Task instructions:
Would you write out, word for word, each line of the records below from the top through the one holding "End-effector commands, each"?

◆ ◆ ◆ ◆ ◆

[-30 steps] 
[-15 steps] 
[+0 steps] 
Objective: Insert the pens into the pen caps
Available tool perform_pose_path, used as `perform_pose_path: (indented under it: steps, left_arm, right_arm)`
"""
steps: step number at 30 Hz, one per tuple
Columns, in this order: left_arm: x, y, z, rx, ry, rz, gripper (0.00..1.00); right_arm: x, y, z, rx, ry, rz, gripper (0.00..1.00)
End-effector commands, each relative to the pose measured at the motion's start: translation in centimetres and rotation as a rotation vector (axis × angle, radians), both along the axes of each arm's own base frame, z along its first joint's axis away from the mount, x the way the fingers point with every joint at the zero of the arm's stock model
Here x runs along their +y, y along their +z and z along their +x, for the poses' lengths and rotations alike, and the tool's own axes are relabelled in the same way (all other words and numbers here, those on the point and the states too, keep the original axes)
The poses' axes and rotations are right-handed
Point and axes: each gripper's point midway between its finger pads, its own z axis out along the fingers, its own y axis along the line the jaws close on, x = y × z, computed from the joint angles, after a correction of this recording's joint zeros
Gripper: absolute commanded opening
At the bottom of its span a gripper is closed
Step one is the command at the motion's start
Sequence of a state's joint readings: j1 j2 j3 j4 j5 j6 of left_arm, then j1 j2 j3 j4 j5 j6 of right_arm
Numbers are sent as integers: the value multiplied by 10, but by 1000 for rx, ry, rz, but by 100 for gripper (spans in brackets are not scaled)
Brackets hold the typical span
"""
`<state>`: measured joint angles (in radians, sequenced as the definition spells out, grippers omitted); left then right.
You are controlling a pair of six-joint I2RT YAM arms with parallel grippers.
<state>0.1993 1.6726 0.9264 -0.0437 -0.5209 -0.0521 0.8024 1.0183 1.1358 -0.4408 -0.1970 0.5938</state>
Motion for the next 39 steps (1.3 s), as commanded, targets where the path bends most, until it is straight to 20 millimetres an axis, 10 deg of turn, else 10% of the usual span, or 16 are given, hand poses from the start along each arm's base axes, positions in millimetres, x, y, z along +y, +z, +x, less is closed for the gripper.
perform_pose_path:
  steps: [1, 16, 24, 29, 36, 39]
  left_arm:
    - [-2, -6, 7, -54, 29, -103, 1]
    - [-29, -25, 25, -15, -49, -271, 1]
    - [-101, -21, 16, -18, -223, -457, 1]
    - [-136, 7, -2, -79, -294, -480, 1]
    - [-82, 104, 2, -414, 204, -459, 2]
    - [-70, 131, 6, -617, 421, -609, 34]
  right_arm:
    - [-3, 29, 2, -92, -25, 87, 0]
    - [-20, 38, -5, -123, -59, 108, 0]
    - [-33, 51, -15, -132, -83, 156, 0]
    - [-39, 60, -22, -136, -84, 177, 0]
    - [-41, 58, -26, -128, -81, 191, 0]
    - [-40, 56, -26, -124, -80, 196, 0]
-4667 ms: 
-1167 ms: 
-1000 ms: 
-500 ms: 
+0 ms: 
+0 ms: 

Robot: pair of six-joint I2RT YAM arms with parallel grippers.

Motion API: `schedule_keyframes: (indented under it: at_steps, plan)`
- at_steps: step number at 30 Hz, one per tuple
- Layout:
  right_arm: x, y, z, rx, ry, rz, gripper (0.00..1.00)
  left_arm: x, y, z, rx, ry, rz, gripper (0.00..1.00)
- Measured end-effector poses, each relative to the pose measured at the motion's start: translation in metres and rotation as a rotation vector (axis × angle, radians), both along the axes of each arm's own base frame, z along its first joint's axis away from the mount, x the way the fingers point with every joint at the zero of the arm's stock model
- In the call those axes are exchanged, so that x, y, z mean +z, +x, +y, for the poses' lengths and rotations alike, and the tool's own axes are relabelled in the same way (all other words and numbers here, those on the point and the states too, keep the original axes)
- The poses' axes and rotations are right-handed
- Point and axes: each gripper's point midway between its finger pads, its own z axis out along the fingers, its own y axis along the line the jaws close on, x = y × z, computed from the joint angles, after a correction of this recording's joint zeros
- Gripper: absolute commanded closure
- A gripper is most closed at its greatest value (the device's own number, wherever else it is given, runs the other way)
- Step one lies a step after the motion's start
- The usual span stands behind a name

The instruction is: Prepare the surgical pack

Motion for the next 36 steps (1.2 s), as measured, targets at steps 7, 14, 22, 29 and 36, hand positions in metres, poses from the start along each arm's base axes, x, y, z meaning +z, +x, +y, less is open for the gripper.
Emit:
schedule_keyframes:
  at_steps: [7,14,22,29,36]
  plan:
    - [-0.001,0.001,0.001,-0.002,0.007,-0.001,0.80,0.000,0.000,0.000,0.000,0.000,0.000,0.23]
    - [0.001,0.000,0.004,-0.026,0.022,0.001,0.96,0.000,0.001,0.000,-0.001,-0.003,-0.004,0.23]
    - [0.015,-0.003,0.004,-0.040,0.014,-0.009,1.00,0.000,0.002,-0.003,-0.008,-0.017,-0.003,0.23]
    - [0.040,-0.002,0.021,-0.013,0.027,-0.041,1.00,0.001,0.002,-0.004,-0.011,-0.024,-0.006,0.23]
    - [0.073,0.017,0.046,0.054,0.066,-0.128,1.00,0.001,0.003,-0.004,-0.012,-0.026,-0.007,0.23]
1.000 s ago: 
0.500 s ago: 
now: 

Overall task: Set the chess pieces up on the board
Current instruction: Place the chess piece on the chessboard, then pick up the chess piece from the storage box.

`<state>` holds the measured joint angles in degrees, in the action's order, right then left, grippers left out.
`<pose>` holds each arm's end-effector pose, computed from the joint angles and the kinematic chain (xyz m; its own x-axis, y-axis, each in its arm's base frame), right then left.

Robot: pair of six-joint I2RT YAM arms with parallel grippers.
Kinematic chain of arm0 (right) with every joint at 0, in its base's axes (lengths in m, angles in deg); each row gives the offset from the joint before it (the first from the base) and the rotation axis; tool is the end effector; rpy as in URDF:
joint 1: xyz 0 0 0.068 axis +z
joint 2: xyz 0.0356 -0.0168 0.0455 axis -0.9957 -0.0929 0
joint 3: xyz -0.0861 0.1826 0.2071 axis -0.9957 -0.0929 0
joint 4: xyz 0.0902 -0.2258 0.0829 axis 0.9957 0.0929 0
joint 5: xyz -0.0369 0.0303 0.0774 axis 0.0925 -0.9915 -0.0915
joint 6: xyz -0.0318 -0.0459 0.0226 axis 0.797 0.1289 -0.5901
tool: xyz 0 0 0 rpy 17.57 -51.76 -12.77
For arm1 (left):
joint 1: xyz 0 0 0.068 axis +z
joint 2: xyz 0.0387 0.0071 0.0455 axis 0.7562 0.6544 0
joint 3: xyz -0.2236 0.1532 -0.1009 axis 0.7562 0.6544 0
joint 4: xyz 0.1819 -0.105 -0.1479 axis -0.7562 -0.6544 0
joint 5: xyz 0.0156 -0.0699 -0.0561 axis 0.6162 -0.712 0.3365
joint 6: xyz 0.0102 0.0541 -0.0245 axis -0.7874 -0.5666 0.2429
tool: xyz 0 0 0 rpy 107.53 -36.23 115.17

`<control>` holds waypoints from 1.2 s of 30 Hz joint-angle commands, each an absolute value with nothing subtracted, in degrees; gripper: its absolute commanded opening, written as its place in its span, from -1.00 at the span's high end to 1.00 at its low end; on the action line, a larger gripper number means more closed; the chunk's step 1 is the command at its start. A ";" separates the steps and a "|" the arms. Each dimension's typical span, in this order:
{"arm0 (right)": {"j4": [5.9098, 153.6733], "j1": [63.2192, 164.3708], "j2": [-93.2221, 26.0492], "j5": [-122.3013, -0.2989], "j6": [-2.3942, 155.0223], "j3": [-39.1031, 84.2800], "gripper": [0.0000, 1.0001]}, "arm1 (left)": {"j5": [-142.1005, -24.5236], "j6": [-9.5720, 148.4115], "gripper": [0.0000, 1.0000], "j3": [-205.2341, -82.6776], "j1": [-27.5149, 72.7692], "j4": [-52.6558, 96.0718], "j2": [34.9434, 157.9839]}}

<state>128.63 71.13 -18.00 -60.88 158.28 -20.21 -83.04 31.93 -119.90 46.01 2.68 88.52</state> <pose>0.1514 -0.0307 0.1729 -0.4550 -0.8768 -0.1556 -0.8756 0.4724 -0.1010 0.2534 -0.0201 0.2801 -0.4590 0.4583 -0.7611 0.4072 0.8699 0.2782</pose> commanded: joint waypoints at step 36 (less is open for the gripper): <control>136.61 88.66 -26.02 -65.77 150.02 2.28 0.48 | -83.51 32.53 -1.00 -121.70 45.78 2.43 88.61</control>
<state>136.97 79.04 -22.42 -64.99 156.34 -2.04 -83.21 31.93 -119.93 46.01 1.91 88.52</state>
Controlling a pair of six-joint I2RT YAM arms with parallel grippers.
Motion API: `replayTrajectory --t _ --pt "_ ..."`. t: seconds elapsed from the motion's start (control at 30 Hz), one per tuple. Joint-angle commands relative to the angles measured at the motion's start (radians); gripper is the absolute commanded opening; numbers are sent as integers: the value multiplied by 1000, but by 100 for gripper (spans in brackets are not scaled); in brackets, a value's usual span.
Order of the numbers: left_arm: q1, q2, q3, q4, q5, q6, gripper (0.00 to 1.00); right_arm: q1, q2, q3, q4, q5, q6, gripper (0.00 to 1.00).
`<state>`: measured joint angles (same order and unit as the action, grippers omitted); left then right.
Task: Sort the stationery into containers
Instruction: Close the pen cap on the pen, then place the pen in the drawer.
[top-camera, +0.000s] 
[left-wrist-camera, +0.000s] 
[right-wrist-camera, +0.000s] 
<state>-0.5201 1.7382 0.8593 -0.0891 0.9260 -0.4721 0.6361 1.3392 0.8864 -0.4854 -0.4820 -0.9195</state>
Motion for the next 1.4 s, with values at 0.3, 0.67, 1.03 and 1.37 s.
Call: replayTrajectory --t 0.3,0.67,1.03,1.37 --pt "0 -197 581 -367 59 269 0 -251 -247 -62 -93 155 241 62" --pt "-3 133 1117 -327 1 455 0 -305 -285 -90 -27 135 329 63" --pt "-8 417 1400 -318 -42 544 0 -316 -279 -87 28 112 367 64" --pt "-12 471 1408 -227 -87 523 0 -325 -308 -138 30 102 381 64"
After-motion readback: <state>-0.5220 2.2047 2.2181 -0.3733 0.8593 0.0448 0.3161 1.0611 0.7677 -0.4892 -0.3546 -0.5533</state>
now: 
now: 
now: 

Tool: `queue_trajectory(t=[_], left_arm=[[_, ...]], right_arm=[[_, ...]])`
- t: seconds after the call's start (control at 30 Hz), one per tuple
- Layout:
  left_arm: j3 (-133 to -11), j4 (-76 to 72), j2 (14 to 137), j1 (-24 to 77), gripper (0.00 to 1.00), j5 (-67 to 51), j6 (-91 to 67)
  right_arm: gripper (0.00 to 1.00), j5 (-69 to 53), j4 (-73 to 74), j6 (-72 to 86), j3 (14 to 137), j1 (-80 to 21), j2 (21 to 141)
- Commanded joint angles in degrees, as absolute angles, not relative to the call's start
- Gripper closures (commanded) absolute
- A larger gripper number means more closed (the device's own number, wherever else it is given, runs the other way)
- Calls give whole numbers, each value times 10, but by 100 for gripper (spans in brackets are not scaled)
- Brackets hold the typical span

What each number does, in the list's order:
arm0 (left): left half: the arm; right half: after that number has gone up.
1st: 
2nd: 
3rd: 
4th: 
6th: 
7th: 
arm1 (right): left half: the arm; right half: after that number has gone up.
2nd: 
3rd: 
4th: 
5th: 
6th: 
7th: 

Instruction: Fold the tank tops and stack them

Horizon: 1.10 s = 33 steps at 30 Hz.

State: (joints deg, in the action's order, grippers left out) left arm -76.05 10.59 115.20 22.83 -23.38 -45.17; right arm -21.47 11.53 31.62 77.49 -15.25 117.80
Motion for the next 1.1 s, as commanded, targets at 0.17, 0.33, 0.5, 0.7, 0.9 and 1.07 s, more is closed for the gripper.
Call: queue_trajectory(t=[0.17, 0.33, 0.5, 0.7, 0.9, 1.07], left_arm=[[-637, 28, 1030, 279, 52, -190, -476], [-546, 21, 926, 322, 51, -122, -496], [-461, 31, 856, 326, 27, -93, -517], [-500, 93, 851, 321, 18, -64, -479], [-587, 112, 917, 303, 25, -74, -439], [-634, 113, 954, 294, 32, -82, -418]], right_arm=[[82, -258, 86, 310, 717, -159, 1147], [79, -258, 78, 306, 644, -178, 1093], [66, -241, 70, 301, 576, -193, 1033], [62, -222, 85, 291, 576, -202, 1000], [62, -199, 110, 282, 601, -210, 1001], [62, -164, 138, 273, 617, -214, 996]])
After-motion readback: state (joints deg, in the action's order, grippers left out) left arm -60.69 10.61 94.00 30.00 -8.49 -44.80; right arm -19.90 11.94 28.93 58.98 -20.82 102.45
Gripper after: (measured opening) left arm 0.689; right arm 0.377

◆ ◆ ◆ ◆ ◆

Exercise solution:
[-30 steps] 
[-15 steps] 
[+0 steps] 
Objective: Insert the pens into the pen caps
Available tool perform_pose_path, used as `perform_pose_path: (indented under it: steps, left_arm, right_arm)`
"""
steps: step number at 30 Hz, one per tuple
Columns, in this order: left_arm: x, y, z, rx, ry, rz, gripper (0.00..1.00); right_arm: x, y, z, rx, ry, rz, gripper (0.00..1.00)
End-effector commands, each relative to the pose measured at the motion's start: translation in centimetres and rotation as a rotation vector (axis × angle, radians), both along the axes of each arm's own base frame, z along its first joint's axis away from the mount, x the way the fingers point with every joint at the zero of the arm's stock model

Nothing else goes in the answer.